**Assignment**
The data below is to be written out exactly, with no pictures.

-- Information provided follows --

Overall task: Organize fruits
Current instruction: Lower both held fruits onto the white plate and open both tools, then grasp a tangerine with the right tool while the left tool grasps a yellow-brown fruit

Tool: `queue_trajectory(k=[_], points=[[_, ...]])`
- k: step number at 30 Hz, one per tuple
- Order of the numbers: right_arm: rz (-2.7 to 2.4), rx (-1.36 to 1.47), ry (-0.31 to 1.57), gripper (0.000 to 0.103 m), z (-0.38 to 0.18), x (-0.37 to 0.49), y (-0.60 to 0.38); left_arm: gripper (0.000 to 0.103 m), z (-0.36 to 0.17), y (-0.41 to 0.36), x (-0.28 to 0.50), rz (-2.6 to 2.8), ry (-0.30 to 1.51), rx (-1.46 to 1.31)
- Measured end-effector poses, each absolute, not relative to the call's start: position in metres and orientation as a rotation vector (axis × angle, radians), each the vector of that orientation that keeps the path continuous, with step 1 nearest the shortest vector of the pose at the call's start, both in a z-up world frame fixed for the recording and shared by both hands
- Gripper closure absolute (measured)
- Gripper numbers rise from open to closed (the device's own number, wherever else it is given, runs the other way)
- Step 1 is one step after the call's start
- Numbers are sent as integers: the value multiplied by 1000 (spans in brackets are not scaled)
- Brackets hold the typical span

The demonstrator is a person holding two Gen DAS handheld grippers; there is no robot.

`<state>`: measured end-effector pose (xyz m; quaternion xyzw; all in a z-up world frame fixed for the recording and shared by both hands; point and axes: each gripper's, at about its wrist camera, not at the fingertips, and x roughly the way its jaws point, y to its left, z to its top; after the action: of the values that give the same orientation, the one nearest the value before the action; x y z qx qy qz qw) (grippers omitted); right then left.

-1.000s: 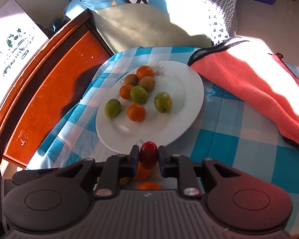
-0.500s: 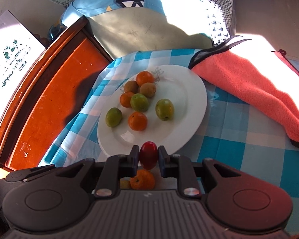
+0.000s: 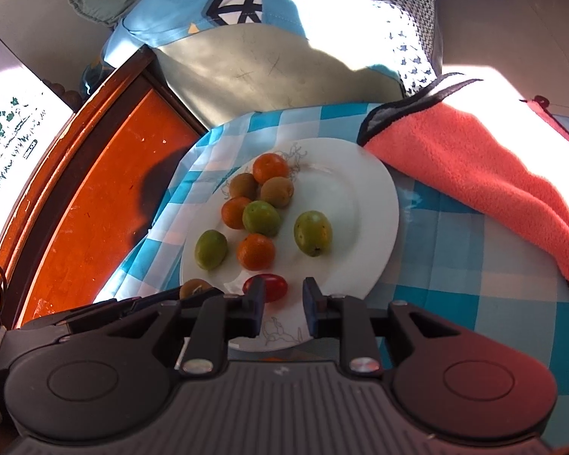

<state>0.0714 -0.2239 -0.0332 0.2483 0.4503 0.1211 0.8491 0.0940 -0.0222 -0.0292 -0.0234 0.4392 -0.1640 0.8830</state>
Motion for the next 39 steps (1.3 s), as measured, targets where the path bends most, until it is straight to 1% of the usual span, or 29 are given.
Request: queue_trajectory(k=[3, 4, 5, 13, 22, 39], points=[[257, 524, 946, 79, -31, 70, -225, 71, -23, -22, 93, -344, 898, -56], [260, 525, 943, 79, -31, 70, -225, 66, -21, -22, 93, -340, 892, -56], [263, 527, 941, 79, -30, 69, -225, 63, -19, -22, 92, -339, 885, -59], [285, 507, 945, 76, -24, 65, -223, 54, -7, -19, 87, -344, 868, -72], [305, 458, 977, 74, -22, 51, -223, 53, -6, -17, 64, -390, 882, -35], [359, 381, 1076, 73, -33, 47, -206, 54, -28, -35, 27, -550, 946, 131]])
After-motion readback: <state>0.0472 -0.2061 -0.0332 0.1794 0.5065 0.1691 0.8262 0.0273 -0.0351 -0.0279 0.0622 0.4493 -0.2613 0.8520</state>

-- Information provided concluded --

**Response below**
Overall task: Organize fruits
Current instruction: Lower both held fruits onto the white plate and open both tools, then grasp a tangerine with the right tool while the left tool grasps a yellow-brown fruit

Tool: `queue_trajectory(k=[_], points=[[_, ...]])`
- k: step number at 30 Hz, one per tuple
- Order of the numbers: right_arm: rz (-2.7 to 2.4), rx (-1.36 to 1.47), ry (-0.31 to 1.57), gripper (0.000 to 0.103 m), z (-0.38 to 0.18), x (-0.37 to 0.49), y (-0.60 to 0.38); left_arm: gripper (0.000 to 0.103 m), z (-0.36 to 0.17), y (-0.41 to 0.36), x (-0.28 to 0.50), rz (-2.6 to 2.8), ry (-0.30 to 1.51), rx (-1.46 to 1.31)
- Measured end-effector poses, each absolute, not relative to the call's start: position in metres and orientation as a rotation vector (axis × angle, radians), each the vector of that orientation that keeps the path continuous, with step 1 nearest the shortest vector of the pose at the call's start, both in a z-up world frame fixed for the recording and shared by both hands
- Gripper closure absolute (measured)
- Gripper numbers rise from open to closed (the device's own number, wherever else it is given, runs the other way)
- Step 1 is one step after the call's start
- Numbers are sent as integers: the value multiplied by 1000 (spans in brackets are not scaled)
- Brackets hold the typical span

The demonstrator is a person holding two Gen DAS handheld grippers; there is no robot.

`<state>`: measured end-effector pose (xyz m; quaternion xyzw; all in a z-up world frame fixed for the recording and shared by both hands; point and axes: each gripper's, at about its wrist camera, not at the fingertips, and x roughly the way its jaws point, y to its left, z to its top; after the action: of the values that give the same orientation, the one nearest the value before the action; x y z qx qy qz qw) (grippers omitted); right then left.

-1.000s: 
-0.500s: 
+0.000s: 

<state>0.0714 -0.2239 -0.0332 0.2483 0.4503 0.1211 0.8491 0.0940 -0.0222 -0.0292 -0.0234 0.4392 -0.1640 0.8830</state>
Motion for the next 39 steps (1.3 s), as measured, targets where the path bends most, until it is straight to 1% of the usual span, or 29 are given.
Request: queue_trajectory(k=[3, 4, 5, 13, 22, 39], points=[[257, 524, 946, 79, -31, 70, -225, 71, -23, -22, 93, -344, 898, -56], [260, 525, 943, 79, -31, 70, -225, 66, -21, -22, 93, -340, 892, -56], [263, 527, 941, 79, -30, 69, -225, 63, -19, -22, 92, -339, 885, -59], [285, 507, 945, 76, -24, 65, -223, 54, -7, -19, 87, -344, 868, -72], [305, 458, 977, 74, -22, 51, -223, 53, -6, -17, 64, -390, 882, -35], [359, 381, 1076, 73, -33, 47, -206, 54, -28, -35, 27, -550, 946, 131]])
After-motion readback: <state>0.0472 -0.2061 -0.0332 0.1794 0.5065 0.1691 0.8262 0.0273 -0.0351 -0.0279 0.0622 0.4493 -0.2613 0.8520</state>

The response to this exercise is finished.